Vícios dos últimos dias
Assisti à série A nova vida de Toby (Fleishman Is in Trouble), na Star+, nos dias em que Babi me visitou em São Luís. (Inclusive, leiam a newsletter dela sobre o São João) Foi uma indicação da Flávia Iriarte, depois de ler algumas páginas do que estou escrevendo. (Como eu gostei da série, acho que é um bom sinal!). Infelizmente, nem Babi e nem o meu estável curtiram muito a série, mas eu fiquei um tanto encantada com a narradora-personagem e achei que o roteiro conseguiu dar um tratamento justo aos personagens. Todo mundo é chato e cheio de crise, mas ninguém é vilão.
Estou lendo, finalmente, o livro da Vanessa Barbara, Três camadas de noite. Ainda não terminei, pois assumi a missão de viver intensamente o São João com minha amiga e porque dei prioridade ao livro do clube, mas o comecinho já me fisgou demais. Não vejo a hora de terminar!

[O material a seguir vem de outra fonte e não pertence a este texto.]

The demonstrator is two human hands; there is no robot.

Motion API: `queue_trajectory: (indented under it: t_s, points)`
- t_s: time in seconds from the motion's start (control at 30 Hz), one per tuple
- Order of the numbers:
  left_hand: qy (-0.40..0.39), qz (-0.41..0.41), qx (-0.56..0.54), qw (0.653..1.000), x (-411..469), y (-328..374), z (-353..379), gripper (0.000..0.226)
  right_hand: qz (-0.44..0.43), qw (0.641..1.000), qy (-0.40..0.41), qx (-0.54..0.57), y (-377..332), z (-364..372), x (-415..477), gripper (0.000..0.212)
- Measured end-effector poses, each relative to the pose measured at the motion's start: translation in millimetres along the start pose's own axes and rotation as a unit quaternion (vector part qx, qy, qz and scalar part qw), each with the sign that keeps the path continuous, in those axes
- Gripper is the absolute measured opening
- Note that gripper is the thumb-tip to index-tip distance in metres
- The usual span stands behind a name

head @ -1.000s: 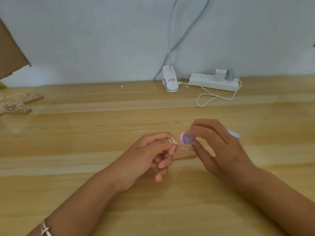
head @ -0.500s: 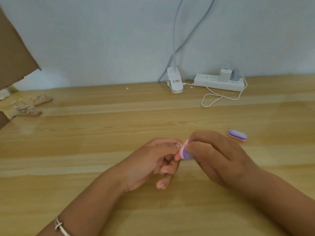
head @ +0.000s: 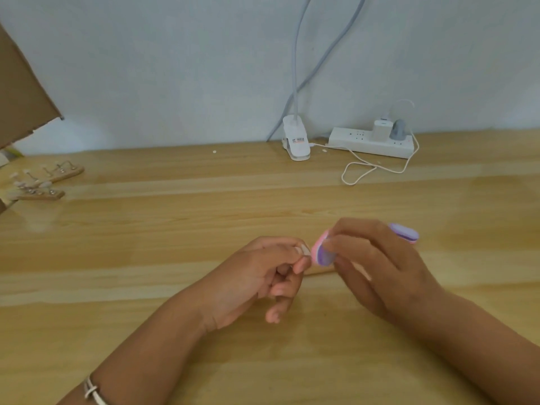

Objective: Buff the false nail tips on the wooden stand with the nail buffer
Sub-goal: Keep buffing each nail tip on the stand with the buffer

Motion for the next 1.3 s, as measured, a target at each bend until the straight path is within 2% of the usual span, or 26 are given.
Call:
queue_trajectory:
  t_s: [0.07,0.13,0.2,0.27,0.43,0.53,0.63,0.77,0.87,0.93,0.97,1.17,1.3]
  points:
    - [0.005,-0.004,-0.010,1.000,0.0,-0.4,1.8,0.025,-0.048,0.999,-0.014,0.016,-9.3,8.1,-5.3,0.026]
    - [-0.002,-0.005,-0.007,1.000,-0.6,1.4,2.8,0.024,-0.081,0.996,-0.021,-0.014,-4.8,6.9,-4.0,0.021]
    - [-0.012,0.000,0.005,1.000,-1.1,3.5,1.4,0.024,-0.065,0.996,-0.008,-0.052,6.3,1.4,0.9,0.023]
    - [-0.011,0.005,0.012,1.000,-1.3,3.6,0.8,0.025,-0.041,0.998,0.011,-0.038,7.8,-1.3,3.0,0.027]
    - [-0.005,0.000,-0.005,1.000,-0.5,-0.4,2.6,0.019,-0.097,0.995,0.002,-0.012,-8.4,9.6,-4.2,0.015]
    - [-0.009,0.008,-0.005,1.000,-0.1,1.1,-0.9,0.024,-0.045,0.998,-0.003,-0.047,8.8,2.6,2.4,0.024]
    - [0.009,0.019,-0.004,1.000,0.9,0.6,-2.2,0.025,-0.011,1.000,0.016,-0.013,6.5,0.6,3.3,0.038]
    - [0.008,0.017,-0.012,1.000,0.9,-0.9,-1.2,0.025,-0.071,0.997,0.001,-0.003,-8.0,6.4,-2.6,0.020]
    - [-0.013,0.021,-0.014,1.000,-0.4,1.8,-3.0,0.025,-0.017,0.999,-0.007,-0.041,13.1,0.1,-0.2,0.030]
    - [-0.012,0.030,-0.018,0.999,-0.8,2.1,-3.7,0.026,0.040,0.999,0.003,-0.013,23.8,-4.2,2.4,0.041]
    - [-0.005,0.033,-0.019,0.999,-0.5,1.8,-3.7,0.025,0.053,0.999,0.014,0.003,25.2,-5.3,3.0,0.039]
    - [0.070,0.055,0.032,0.995,1.6,1.8,-4.6,0.022,0.018,1.000,0.021,-0.002,15.0,-4.4,4.1,0.041]
    - [0.095,0.067,0.067,0.991,0.6,3.9,-1.9,0.021,0.029,0.998,0.000,0.048,7.9,-2.0,3.4,0.035]
Point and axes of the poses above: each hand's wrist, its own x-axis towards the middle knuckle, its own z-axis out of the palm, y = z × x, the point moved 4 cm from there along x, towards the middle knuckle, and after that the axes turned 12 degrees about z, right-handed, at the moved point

Na quinta (04/07), às 19h30, temos o segundo encontro do Clube de Literatura Erótica que estou mediando. Vamos comentar A História de O, de Pauline Réage. É um clássico da literatura erótica do século XX. O encontro é aberto para quem quiser. Não é obrigatório ter lido, mas também não vale reclamar de spoilers. Quem quiser participar, basta acessar o link no horário combinado.

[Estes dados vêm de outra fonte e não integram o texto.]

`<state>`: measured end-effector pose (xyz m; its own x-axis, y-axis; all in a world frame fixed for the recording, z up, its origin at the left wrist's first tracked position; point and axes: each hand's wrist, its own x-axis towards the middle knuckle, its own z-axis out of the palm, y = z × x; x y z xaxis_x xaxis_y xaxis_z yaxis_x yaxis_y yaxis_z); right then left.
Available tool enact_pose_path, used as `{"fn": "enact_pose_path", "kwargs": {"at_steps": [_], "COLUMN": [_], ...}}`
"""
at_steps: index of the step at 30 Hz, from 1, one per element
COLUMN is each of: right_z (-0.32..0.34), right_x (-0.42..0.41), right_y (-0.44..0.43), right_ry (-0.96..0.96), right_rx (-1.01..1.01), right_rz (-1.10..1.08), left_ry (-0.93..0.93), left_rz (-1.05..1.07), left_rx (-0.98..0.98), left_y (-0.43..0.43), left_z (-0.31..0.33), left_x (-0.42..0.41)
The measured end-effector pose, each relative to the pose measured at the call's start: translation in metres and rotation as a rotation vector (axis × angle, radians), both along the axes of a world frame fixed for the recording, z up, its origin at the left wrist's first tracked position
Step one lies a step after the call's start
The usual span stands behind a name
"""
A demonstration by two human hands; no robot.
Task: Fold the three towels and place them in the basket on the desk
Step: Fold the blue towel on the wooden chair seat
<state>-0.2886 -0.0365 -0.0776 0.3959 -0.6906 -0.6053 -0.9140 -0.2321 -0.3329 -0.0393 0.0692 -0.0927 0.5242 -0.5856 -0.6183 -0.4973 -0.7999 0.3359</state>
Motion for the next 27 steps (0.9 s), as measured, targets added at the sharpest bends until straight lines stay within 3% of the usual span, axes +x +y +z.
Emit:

Para ser bem honesta, o verdadeiro vício, um vício religioso, que tenho nutrido é o de jogar o que chamo de “joguinho da shopee”. Quem tiver o app do e-commerce instalado no seu celular, pode procurar e conferir com seus próprios olhos. O jogo não está no quadro regular do app, infelizmente. Ele é sazonal e a Shopee simplesmente desaparece com ele de vez em quando, me deixando sem amparo neste mundo já bastante cruel. Outra infelicidade é o fato de que não contrataram ninguém para dar um nome digno para ele, atualmente você o encontra como “Shopee Junta Peças”. Um nome que nem sequer descreve o jogo, pois ele é muito mais que “juntar peças”. Se você experimentar, me conta!